ABOUT THIS TASK:
For the entries below, print exactly the lines between the line holding "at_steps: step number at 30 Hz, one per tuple" and the line holding "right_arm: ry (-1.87", inclusive, and nothing else.

INFORMATION GIVEN:
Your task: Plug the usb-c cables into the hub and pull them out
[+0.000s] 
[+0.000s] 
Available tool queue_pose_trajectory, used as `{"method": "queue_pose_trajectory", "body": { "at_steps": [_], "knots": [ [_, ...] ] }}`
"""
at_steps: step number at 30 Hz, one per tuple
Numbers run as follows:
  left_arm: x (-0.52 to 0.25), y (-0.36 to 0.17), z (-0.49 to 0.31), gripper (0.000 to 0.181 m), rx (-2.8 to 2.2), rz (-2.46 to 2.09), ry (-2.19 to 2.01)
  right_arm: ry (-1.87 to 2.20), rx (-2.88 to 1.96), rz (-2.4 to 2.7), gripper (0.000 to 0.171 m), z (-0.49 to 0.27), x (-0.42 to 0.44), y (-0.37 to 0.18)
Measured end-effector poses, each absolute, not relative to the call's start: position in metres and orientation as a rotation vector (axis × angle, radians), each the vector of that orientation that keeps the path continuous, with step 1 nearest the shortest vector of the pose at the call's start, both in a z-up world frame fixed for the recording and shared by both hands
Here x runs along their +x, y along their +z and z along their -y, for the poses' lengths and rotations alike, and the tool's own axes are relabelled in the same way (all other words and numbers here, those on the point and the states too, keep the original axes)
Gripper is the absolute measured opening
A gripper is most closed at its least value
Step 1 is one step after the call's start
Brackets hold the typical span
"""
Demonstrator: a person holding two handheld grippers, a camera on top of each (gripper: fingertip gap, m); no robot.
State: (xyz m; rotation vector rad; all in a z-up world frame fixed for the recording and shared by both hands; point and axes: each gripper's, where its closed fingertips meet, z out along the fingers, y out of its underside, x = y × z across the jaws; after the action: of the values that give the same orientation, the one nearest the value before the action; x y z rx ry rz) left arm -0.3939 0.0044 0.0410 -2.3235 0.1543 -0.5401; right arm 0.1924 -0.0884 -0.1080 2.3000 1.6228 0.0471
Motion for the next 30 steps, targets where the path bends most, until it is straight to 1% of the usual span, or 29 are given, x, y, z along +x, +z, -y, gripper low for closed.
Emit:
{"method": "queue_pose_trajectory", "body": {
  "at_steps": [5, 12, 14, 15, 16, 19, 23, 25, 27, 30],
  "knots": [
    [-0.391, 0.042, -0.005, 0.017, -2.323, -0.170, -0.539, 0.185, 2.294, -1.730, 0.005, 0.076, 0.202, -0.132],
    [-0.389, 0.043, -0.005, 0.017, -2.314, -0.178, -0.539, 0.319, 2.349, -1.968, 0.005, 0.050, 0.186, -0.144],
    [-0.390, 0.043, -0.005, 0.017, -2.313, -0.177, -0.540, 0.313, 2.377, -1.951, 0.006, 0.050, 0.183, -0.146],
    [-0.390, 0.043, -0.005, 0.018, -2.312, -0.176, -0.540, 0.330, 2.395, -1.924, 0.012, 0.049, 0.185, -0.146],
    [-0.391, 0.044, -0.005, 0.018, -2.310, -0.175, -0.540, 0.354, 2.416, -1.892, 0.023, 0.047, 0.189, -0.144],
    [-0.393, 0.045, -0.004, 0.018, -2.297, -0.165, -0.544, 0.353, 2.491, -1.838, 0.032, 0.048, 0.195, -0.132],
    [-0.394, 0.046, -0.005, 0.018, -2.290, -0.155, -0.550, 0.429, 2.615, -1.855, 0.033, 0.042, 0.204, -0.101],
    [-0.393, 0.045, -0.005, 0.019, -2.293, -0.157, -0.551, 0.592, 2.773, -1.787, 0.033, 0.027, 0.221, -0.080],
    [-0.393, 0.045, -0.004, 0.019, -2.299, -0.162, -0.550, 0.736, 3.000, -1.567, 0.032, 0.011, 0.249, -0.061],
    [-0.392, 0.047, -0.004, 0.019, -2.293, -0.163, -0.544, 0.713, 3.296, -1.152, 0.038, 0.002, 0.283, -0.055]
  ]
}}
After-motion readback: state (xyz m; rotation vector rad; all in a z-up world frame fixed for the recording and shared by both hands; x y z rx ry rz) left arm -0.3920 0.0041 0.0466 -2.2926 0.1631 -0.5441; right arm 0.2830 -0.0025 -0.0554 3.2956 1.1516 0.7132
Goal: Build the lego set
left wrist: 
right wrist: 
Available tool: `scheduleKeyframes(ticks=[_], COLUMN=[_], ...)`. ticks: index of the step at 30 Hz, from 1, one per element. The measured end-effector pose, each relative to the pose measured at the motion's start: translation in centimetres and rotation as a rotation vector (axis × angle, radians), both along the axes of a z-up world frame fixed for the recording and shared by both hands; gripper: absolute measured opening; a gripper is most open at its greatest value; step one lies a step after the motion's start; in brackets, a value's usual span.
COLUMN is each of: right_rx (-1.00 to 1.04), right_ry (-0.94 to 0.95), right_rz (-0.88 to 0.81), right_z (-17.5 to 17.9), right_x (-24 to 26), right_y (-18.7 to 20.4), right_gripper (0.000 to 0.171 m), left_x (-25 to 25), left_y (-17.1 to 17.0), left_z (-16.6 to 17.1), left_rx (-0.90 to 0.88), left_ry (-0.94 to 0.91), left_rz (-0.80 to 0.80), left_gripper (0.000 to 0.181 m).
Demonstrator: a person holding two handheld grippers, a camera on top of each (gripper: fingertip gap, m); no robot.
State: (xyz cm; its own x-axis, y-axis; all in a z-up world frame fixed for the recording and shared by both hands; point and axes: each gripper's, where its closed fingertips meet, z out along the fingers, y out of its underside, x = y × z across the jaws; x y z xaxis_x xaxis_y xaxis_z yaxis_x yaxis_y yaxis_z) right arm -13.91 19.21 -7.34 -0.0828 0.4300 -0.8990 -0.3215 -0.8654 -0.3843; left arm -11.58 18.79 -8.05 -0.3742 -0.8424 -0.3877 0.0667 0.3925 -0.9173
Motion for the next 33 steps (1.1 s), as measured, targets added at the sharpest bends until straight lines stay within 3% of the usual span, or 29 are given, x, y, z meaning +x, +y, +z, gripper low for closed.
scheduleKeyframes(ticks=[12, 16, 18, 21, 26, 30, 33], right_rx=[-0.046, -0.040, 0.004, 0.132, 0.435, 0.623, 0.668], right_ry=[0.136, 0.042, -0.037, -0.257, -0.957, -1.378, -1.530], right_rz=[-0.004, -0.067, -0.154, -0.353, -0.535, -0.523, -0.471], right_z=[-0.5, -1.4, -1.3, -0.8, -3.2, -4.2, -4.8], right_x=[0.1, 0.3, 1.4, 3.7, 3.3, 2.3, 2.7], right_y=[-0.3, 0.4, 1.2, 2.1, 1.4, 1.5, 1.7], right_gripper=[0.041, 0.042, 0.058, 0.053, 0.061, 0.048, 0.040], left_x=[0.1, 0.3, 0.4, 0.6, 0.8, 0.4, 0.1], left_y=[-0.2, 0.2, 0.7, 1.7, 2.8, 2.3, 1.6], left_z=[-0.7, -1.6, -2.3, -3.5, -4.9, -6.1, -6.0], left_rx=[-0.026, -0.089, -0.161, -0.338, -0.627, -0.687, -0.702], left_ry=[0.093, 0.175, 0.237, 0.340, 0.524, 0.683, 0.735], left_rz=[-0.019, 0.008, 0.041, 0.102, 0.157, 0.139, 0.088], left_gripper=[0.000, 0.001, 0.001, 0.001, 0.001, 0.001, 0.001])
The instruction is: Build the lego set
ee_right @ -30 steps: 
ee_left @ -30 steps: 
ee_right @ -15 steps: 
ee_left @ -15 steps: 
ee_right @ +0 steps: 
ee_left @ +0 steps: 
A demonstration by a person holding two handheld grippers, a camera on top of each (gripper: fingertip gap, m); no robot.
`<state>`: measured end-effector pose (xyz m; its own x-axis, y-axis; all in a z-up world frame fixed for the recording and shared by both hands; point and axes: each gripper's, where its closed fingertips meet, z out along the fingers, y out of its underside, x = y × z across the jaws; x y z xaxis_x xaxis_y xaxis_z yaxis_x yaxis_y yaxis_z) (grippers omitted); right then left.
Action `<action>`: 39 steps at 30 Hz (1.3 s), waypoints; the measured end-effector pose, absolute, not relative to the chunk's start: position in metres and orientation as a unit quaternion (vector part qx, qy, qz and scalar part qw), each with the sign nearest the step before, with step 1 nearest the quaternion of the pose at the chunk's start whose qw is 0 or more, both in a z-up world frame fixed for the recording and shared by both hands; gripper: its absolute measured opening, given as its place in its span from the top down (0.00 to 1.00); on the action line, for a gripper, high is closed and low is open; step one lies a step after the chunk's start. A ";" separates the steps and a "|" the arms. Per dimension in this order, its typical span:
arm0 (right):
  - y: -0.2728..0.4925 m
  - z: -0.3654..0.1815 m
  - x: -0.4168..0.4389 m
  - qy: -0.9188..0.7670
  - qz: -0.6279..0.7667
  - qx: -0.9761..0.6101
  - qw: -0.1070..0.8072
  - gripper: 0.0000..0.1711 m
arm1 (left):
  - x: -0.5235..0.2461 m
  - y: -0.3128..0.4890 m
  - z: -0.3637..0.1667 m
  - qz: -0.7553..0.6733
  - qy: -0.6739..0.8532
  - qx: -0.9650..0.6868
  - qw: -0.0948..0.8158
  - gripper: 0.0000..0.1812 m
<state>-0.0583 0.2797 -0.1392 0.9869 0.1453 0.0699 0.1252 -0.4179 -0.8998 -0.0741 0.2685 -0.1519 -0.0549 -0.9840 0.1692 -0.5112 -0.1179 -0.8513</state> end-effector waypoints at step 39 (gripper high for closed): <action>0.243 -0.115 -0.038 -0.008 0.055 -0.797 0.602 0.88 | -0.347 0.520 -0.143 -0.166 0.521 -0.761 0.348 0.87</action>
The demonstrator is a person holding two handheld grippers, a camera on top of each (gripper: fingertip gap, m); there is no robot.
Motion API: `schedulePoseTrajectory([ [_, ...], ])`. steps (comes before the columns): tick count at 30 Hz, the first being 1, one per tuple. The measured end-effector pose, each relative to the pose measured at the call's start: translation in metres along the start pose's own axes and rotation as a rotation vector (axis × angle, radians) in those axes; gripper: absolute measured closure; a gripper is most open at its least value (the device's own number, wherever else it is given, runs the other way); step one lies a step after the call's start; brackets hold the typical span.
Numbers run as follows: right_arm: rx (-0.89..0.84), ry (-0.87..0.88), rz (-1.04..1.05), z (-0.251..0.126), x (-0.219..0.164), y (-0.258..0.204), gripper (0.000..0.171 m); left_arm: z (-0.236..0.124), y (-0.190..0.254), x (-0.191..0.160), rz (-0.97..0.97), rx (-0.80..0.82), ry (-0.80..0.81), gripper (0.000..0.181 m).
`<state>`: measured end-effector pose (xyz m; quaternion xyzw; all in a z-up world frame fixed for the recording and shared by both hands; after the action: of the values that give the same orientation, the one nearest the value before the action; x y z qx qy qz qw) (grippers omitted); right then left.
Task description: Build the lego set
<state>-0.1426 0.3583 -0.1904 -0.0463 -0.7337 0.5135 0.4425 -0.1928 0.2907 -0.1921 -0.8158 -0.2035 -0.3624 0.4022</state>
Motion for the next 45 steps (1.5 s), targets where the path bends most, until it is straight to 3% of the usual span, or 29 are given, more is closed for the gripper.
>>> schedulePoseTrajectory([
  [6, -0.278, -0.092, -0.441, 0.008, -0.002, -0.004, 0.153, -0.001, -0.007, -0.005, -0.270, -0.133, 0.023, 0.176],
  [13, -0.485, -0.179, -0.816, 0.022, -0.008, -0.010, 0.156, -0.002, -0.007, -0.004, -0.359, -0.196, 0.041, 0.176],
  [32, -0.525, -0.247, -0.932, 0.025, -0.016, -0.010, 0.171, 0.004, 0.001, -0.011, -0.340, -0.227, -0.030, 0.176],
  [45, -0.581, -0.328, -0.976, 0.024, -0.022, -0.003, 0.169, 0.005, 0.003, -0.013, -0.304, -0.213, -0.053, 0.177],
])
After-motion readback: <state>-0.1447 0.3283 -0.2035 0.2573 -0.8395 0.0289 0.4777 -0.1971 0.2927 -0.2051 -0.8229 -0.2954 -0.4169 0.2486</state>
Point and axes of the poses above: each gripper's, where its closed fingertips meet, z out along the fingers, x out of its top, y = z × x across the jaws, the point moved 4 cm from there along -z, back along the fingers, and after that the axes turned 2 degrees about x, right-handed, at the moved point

RESPONSE AREA:
at_steps: step number at 30 Hz, one per tuple
Numbers run as follows:
  left_arm: x (-0.52 to 0.25), y (-0.36 to 0.17), z (-0.49 to 0.31), gripper (0.000 to 0.181 m), rx (-2.8 to 2.2), rz (-2.46 to 2.09), ry (-2.19 to 2.01)
  right_arm: ry (-1.87 to 2.20), rx (-2.88 to 1.96), rz (-2.4 to 2.7), gripper (0.000 to 0.171 m), z (-0.49 to 0.27), x (-0.42 to 0.44), y (-0.37 to 0.18)

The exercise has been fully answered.